═════ Information provided ═════

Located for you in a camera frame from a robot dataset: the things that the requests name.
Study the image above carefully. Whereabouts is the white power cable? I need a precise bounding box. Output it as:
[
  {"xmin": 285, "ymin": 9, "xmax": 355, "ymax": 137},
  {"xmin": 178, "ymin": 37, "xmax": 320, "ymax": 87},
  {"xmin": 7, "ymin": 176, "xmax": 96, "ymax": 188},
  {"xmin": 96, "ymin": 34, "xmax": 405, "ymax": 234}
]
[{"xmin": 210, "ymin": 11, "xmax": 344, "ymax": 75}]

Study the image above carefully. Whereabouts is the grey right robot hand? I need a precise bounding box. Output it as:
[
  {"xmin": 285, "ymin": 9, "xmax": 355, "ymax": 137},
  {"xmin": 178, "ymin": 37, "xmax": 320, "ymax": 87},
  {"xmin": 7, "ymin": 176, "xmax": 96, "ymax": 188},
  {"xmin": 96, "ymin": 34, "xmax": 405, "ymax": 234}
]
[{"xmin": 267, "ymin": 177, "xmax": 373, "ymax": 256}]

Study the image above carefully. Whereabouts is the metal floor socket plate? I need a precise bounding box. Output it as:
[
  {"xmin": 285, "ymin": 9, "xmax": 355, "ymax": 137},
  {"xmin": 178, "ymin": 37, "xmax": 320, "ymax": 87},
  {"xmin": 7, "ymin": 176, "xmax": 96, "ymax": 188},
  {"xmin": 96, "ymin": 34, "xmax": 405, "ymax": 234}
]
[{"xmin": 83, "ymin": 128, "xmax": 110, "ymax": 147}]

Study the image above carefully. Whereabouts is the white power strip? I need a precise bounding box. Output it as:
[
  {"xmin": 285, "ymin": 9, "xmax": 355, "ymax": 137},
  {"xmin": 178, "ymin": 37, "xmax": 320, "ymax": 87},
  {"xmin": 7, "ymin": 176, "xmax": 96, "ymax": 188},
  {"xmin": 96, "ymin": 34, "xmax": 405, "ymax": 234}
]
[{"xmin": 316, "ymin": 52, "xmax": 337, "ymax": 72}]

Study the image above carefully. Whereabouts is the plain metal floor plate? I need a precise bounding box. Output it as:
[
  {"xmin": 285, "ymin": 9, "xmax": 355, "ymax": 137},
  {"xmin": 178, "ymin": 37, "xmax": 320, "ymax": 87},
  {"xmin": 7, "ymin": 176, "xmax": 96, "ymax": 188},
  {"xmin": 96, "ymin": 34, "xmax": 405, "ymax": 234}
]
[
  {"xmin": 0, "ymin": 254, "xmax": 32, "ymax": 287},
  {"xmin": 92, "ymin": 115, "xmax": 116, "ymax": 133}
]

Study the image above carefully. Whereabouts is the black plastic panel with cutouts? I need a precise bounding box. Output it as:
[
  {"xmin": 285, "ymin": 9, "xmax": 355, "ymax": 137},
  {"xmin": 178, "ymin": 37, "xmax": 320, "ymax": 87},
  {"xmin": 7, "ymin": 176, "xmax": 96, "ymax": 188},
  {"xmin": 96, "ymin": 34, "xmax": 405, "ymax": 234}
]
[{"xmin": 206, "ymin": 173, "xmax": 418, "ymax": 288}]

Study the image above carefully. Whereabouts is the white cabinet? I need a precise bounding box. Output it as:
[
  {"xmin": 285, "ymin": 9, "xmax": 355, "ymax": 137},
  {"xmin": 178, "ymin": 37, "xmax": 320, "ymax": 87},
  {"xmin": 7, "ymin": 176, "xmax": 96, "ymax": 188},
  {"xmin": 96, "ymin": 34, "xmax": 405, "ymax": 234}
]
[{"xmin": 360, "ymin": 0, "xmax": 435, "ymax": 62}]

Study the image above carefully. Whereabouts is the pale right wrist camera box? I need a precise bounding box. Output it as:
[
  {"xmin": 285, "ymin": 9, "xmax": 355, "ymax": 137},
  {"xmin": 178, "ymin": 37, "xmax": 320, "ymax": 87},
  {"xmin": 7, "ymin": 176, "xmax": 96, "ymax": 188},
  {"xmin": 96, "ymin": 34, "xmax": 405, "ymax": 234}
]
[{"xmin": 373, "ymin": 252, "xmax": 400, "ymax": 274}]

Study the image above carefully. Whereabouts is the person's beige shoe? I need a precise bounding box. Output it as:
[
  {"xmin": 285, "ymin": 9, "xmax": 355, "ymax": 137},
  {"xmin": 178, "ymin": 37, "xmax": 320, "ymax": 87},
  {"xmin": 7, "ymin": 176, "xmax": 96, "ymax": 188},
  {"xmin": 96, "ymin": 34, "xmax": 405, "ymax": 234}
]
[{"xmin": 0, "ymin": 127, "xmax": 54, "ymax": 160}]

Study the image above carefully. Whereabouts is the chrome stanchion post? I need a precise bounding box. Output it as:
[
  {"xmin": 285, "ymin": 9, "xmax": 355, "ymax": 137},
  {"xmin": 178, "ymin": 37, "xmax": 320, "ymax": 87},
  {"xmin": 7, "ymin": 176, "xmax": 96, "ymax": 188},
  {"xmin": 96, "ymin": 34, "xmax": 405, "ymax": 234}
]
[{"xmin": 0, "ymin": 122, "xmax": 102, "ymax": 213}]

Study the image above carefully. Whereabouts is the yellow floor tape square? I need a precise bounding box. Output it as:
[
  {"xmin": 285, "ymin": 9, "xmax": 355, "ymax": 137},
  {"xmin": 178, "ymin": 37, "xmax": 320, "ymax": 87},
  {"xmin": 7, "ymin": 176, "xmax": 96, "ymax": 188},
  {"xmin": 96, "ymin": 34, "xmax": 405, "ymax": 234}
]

═════

== Work instruction ==
Your answer should be one number, the count of lines in the records that contain the string "robot".

== Written answer ==
2